To do → Line count for the string "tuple": give the number of lines in the data below that contain it, and nothing more.
::: Excerpted data
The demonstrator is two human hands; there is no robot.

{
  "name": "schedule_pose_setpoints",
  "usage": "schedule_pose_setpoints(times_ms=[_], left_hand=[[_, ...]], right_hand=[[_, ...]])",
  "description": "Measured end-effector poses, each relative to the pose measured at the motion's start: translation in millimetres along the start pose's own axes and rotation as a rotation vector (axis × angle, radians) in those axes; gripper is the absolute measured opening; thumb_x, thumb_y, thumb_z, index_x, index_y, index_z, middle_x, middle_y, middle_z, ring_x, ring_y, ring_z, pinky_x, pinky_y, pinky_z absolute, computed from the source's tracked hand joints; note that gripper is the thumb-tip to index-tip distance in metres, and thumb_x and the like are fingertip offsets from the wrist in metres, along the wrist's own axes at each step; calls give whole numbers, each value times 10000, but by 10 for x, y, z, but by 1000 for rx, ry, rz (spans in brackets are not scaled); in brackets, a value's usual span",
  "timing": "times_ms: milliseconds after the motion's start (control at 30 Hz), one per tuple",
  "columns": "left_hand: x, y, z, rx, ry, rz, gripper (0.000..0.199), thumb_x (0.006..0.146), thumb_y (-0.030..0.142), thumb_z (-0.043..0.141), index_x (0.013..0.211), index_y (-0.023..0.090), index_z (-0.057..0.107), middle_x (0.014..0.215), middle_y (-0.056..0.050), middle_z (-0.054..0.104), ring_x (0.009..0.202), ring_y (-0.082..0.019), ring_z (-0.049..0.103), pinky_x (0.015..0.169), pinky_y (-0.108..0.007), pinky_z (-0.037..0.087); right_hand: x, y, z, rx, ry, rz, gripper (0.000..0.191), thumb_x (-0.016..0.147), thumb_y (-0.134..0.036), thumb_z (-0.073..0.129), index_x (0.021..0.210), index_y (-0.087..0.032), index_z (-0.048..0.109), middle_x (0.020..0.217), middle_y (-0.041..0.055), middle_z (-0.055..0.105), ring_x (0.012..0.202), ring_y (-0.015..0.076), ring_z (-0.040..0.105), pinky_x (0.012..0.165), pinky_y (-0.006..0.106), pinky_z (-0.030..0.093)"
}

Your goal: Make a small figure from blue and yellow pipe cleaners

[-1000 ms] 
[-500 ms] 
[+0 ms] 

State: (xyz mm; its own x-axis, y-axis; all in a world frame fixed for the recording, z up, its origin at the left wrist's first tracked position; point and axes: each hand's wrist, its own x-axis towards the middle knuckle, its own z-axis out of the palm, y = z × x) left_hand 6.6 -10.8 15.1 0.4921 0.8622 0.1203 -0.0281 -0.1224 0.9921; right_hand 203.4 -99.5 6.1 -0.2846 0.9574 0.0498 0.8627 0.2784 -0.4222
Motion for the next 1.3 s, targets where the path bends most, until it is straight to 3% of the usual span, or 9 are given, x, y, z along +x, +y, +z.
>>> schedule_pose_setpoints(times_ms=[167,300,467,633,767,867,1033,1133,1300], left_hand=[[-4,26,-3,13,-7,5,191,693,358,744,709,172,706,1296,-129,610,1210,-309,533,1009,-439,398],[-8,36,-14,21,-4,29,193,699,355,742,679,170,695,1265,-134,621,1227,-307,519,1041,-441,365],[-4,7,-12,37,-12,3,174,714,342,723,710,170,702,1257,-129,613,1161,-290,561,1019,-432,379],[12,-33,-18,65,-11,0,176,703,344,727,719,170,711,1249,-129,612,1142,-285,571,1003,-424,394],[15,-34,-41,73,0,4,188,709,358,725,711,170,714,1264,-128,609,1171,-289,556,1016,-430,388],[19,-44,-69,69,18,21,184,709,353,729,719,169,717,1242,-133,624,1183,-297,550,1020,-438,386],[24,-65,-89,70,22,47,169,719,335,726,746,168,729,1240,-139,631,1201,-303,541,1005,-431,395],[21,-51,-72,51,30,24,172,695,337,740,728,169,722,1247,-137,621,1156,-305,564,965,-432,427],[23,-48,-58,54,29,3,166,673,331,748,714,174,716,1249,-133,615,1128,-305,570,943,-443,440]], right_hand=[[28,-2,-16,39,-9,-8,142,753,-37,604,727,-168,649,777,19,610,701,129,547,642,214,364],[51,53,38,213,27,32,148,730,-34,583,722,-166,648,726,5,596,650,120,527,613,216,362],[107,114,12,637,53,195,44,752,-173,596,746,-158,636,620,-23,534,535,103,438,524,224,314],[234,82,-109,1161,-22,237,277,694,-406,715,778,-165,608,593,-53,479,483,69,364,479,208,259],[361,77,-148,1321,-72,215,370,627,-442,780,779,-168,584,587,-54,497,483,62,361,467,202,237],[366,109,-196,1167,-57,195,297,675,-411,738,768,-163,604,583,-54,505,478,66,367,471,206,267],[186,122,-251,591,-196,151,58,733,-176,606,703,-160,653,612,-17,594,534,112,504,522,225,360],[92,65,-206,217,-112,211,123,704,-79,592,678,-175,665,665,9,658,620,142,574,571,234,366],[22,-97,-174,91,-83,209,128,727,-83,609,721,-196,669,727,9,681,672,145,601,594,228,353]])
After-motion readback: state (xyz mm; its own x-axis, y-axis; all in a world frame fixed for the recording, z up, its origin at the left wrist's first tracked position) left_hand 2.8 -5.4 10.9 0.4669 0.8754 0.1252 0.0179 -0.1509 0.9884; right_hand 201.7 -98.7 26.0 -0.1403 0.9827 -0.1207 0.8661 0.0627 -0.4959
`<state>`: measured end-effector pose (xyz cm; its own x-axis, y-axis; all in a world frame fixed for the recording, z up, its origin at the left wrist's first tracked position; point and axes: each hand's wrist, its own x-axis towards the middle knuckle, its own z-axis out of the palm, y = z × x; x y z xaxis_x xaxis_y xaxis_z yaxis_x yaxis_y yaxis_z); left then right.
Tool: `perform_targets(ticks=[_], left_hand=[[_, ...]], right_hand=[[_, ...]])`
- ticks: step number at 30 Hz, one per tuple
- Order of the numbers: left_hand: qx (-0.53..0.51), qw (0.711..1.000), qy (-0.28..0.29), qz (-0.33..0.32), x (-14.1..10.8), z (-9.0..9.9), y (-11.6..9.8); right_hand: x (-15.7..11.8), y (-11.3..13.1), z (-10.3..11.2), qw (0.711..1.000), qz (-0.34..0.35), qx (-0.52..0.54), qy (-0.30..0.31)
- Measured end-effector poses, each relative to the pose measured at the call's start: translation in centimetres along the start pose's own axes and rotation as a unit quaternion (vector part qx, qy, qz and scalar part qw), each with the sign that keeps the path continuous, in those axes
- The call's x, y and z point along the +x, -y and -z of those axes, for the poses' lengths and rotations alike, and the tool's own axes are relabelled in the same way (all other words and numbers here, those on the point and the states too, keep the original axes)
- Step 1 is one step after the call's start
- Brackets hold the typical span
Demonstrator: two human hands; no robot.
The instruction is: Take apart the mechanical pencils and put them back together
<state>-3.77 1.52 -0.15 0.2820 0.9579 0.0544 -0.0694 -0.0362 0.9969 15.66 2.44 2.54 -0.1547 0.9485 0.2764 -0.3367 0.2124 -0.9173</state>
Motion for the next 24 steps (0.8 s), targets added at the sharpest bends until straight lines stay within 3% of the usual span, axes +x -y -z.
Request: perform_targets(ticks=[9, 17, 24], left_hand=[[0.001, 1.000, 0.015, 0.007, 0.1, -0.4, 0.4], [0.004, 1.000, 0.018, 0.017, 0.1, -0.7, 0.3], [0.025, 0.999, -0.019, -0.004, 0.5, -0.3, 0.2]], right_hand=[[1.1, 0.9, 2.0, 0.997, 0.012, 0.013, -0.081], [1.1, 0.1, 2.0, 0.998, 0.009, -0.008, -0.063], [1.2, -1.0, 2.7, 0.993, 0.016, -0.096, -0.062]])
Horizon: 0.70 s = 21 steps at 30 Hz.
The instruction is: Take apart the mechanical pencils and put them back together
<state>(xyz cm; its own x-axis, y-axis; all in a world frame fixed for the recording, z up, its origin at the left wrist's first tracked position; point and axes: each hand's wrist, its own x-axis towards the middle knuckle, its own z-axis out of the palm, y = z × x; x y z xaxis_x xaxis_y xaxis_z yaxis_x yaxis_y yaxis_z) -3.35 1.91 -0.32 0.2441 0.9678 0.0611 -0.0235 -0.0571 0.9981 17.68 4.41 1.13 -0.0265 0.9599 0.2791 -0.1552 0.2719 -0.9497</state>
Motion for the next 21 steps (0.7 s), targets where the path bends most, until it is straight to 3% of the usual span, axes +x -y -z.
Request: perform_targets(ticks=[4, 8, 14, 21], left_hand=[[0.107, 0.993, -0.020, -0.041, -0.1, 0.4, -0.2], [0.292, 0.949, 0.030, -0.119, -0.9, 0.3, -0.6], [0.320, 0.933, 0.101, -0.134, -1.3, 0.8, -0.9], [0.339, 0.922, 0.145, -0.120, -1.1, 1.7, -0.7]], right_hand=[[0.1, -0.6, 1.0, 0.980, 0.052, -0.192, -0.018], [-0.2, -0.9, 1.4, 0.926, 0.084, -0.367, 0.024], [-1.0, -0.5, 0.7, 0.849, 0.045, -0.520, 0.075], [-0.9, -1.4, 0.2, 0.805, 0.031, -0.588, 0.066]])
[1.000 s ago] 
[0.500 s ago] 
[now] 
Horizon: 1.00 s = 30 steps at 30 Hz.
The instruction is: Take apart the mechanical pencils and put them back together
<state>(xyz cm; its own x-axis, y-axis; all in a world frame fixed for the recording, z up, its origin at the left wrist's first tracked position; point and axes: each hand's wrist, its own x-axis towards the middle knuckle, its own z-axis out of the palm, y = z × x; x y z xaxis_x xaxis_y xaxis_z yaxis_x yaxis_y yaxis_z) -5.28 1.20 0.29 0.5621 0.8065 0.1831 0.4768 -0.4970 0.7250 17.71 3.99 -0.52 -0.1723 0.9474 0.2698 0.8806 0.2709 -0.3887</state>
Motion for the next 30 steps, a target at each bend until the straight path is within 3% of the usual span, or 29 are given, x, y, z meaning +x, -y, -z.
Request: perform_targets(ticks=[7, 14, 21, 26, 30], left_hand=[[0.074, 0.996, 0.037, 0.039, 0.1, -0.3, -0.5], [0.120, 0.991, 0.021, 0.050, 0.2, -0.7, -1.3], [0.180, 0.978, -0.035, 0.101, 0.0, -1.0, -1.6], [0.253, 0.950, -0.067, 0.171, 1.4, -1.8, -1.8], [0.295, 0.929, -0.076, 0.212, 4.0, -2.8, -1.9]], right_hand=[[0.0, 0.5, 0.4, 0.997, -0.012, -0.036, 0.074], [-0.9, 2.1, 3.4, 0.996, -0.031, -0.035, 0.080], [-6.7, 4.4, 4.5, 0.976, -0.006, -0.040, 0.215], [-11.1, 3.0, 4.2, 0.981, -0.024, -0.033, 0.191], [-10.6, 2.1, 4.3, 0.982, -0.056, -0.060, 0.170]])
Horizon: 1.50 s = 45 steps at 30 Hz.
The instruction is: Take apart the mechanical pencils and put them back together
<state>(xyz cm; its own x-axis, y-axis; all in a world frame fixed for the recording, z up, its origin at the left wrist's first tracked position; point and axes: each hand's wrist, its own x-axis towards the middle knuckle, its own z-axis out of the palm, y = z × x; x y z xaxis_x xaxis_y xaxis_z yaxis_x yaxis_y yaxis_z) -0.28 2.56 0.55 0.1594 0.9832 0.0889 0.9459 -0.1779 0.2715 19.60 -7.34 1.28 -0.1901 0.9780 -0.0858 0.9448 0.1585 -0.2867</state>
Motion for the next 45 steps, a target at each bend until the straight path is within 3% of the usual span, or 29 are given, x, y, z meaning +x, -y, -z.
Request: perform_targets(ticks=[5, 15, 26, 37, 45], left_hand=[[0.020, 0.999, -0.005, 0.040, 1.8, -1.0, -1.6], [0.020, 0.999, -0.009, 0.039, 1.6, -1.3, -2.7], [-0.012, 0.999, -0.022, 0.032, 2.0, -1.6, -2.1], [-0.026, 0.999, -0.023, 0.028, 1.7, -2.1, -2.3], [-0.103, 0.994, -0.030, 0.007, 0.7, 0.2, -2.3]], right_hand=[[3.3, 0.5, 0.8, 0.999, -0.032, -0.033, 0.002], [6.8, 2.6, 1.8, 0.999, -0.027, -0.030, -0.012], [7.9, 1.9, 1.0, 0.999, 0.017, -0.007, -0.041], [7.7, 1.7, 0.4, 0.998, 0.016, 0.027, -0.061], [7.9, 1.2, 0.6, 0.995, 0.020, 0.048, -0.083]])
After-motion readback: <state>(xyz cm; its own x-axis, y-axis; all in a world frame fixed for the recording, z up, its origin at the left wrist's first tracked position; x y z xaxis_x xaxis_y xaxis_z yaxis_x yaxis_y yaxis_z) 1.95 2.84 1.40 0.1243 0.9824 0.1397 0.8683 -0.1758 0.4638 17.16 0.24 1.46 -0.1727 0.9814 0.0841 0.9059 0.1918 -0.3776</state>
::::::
Task result → 2